The mansion has the same layout as the PS1 original but that’s hard to tell because of how much better the graphics are. The wonderfully detailed pre-rendered backgrounds allow this remake to look on par with modern games on the PS4 even when playing on the Gamecube. It’s mind-numbing that this game is over a decade old now. This is still one of the best looking games I’ve ever played and it’s all down to the creative use of lighting, artistic talent and clever coding. Although it’s a visual delight it doesn’t let down when it comes to audio with many creepy background noises that will always keep you on edge. The moaning of a zombie as you enter an area puts you on guard right away until you have found it and determined if it’s a threat or not. Although this game has little in the way of music when the score does make an appearance it perfectly fits the updated tone of the game like a glove. While still cheesy like its 1996 original it’s more Gorge A Romero cheese now instead of the originals Sam Rami. This is to say it’s very dark and dirty feeling but still manages to have a sense of levity and humour once in a while.

While the plot remains mostly the same as the PS1 classic some small updates have been included. Such as more background on the mansion and its architect as well as his family. This allows the game to tie in more closely with later entries in the series. The best thing, however, is that they fit in with the basic story so well that unlike most retcons to a series these do not feel forced or unnatural in any way. In fact, I think the tragic story of George, Jessica and Lisa Trevor is some of the best lore to come out of the Resident Evil series. It genuinely makes me feel both upset and terrified. During the second half of the game, you will be able to see what little remains of this family and the way it tells such a heartbreaking story with only the environment and a few notes is brilliant. This is video game storytelling at its height.

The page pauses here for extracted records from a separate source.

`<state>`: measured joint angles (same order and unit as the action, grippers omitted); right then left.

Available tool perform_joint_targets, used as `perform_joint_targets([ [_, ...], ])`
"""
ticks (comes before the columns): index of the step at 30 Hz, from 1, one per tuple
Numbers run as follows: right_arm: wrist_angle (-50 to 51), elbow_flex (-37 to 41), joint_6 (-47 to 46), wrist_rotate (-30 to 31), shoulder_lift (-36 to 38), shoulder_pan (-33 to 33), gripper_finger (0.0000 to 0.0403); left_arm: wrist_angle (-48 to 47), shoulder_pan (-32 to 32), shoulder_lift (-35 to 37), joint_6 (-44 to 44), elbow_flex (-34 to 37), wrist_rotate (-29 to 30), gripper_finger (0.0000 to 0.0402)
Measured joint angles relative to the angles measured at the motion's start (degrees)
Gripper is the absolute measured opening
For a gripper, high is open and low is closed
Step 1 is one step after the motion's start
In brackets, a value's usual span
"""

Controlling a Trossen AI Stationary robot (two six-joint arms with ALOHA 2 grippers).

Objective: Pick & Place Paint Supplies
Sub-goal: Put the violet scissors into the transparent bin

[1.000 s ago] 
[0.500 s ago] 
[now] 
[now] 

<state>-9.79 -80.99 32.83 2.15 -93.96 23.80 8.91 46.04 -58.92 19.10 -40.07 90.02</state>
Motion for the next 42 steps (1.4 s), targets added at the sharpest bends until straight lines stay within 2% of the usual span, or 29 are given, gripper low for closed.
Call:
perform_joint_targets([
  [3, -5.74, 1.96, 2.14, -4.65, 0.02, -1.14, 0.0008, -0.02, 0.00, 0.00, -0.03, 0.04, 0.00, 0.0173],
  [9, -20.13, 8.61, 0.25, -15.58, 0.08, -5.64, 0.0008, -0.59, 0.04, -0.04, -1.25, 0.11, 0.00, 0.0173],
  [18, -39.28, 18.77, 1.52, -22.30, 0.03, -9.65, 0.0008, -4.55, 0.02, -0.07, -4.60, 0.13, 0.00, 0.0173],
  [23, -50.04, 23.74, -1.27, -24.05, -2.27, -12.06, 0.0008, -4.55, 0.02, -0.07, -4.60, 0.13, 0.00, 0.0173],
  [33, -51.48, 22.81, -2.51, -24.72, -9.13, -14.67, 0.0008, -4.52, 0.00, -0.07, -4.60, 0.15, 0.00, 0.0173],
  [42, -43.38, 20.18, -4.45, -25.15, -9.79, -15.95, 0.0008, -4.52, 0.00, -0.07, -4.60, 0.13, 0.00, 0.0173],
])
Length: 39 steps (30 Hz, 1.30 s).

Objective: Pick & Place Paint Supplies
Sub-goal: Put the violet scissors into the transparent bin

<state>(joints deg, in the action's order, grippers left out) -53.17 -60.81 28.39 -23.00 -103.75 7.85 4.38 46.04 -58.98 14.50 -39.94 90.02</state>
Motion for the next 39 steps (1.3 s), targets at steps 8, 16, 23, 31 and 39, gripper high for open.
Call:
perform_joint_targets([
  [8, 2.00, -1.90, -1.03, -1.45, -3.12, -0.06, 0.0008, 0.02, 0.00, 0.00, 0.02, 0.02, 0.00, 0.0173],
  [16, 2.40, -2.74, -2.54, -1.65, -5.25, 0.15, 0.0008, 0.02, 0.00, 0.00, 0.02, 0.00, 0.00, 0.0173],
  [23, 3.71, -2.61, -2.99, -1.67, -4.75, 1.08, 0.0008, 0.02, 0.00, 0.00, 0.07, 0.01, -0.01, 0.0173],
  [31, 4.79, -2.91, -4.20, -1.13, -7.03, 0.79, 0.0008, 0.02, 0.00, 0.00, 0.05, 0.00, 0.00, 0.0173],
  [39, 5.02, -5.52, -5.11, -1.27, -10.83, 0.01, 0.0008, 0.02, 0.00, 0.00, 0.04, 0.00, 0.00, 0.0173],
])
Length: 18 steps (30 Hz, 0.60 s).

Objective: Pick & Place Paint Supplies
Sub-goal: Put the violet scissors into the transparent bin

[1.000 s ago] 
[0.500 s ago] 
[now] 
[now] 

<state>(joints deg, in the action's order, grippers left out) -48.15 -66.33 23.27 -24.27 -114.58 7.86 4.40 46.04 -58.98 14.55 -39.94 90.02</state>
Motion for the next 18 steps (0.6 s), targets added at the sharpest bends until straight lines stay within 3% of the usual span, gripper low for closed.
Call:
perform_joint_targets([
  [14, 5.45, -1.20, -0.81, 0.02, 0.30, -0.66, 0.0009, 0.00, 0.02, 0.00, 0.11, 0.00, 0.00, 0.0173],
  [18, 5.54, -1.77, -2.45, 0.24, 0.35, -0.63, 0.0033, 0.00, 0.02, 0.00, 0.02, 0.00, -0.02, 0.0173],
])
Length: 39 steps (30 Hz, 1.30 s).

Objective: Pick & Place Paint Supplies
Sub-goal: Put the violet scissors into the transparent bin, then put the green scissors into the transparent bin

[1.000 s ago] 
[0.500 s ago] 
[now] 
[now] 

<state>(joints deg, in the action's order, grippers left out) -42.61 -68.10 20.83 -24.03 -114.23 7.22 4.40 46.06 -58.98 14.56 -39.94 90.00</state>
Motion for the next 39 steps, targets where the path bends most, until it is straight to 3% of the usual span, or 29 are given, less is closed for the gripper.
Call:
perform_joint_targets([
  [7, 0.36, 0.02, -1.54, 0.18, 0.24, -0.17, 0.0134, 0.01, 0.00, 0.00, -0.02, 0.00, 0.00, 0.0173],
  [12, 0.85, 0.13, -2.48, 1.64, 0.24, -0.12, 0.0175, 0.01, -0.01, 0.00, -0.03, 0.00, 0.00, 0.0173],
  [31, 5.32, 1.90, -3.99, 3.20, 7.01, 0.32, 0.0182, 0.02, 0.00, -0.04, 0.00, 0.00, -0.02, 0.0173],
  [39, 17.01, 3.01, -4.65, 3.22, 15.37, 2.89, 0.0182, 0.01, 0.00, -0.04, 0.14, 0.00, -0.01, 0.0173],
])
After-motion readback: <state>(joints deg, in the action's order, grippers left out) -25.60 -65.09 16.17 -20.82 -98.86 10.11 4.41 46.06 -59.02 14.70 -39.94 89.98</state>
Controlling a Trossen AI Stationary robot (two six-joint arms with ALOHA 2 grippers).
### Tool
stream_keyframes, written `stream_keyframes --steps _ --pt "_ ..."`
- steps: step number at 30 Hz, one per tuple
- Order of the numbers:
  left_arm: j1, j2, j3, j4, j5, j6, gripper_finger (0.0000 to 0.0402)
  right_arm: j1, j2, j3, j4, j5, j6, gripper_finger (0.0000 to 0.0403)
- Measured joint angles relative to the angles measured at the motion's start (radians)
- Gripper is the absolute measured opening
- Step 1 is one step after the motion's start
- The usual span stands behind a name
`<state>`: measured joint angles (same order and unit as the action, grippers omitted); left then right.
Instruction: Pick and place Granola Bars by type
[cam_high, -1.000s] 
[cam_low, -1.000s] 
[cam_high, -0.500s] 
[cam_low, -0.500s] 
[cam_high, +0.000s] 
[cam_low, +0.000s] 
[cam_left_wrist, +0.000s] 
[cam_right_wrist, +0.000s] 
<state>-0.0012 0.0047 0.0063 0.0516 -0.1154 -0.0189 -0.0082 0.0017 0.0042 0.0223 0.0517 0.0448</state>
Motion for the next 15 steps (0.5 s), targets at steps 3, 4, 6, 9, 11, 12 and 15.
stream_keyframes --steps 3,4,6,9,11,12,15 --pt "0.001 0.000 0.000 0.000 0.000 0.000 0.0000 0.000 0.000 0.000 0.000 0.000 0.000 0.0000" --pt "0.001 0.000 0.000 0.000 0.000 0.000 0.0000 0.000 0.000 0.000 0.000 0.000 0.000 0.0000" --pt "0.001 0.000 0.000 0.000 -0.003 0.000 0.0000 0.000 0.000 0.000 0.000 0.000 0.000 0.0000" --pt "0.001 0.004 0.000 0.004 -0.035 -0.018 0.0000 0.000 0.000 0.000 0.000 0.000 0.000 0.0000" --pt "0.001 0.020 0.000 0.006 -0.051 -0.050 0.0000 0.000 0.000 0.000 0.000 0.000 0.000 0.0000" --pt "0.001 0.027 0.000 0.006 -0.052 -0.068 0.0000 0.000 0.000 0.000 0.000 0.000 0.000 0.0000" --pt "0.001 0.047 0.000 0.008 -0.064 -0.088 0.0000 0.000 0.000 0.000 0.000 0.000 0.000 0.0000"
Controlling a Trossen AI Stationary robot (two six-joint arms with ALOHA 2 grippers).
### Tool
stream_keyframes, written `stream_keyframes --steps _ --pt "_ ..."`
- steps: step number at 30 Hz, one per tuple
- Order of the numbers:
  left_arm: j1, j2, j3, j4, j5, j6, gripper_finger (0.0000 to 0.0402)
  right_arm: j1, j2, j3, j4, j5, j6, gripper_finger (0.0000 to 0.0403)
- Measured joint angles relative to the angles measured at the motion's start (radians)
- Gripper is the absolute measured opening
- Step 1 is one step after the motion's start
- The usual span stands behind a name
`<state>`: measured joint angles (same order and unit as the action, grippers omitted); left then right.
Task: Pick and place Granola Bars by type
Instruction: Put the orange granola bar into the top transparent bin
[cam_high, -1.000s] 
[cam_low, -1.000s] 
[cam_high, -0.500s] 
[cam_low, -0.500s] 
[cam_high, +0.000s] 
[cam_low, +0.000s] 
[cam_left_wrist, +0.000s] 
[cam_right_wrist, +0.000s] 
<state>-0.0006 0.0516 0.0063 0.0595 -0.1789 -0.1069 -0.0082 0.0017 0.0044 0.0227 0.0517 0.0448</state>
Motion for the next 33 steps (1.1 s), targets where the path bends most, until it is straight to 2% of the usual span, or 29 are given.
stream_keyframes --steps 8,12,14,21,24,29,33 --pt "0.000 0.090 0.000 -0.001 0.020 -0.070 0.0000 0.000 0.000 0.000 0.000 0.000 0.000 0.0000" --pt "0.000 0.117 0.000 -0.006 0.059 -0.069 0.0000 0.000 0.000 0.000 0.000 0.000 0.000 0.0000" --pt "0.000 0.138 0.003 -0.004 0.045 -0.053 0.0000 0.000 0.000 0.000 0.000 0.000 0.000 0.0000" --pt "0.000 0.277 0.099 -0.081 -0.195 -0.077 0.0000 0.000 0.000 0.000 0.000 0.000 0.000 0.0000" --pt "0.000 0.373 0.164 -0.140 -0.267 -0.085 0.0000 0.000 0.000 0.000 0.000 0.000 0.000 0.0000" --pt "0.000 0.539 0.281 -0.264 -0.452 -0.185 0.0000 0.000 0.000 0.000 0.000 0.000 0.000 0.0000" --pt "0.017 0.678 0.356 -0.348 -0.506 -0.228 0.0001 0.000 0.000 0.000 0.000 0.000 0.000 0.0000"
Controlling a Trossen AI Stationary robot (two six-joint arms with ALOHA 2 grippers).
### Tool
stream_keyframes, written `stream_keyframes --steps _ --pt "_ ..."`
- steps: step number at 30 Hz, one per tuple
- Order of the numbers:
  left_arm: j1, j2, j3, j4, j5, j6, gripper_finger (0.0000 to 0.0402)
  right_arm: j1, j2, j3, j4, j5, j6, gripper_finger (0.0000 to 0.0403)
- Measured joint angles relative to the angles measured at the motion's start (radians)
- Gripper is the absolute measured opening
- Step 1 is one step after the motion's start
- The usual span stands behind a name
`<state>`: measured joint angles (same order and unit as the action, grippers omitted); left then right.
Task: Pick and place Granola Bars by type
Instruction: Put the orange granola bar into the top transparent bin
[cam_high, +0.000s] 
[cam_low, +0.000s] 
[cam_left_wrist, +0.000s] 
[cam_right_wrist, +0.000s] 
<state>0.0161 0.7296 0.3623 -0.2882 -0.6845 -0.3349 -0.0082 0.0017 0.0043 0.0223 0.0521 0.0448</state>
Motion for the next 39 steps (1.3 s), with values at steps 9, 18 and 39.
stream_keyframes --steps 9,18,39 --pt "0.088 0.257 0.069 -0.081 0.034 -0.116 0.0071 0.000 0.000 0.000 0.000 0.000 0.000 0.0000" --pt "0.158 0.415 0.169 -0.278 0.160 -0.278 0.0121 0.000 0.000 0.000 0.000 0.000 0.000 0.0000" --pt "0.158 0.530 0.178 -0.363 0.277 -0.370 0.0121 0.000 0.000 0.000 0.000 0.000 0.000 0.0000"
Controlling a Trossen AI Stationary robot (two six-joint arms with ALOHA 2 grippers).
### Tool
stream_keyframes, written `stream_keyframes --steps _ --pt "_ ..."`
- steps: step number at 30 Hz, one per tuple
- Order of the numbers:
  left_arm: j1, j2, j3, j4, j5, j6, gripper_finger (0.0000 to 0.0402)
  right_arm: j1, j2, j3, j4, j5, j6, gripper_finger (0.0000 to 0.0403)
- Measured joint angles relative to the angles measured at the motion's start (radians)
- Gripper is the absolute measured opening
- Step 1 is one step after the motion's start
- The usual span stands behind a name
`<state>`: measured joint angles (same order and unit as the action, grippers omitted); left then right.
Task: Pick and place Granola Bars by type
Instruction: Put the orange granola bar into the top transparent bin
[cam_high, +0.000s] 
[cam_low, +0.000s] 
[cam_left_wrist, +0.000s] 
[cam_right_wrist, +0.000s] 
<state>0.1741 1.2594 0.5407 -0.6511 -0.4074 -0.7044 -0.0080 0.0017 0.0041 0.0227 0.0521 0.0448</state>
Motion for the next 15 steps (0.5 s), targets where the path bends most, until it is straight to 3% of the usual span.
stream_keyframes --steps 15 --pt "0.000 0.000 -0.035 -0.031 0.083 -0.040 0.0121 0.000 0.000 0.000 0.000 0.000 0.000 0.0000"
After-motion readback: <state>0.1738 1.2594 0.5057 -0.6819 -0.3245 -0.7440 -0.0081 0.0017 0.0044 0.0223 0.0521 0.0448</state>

Although this game gets most things right there is one major thing that it gets wrong. When you die you’re brought back to the main menu. Exit points in games are points where the player is able to turn the game off and leave. Positive exit points will leave the player able to exit without losing progress and eager to return. As autosaving has become more and more common since the late 6th generation of consoles with the PS2 these have become less of an issue. Autosaving allows players to simply turn off their console or the game without having to worry about saving or losing progress. It’s such a good example of a positive exit point that it’s now the standard for most modern games. Resident Evil, however, uses saving as a resource that must be managed with the use of ink ribbons. You have limited ribbons and when you’re out you are unable to save, this works really well with the game and is a feature I love. The thing I dislike is death in Resident Evil. If when you died the game auto loaded your last save or prompted you to load it would encourage players to continue and push on past that difficult part. When the game kicks you back to the main menu it’s giving you a negative reason to exit the game. This means that when you think about coming back you will remember that difficult section of the game that may have been annoying you and in turn, this decreases the chances of you coming back. It took me years to finish Resident Evil 2 because when I was a teenager playing it these negative exit points just lead to me turning the game off in frustration and not returning. With a game as fantastic as both the classic Resident Evil and this remake, this is a dire shame.

Despite the use of negative exit points when you die Resident Evil is still such an outstanding game that I have to recommend it to any fans of horror. The way it tells its story, the fantastic graphics and gameplay, it gets so much right. Although the Gamecube original and the HD port are both fantastic I would recommend the HD version. This is simply due to the sharper visuals and expanded gameplay options including the new movement controls. Truly this is horror gaming at it’s finest!

Recommendation Rating: 10 out of 10.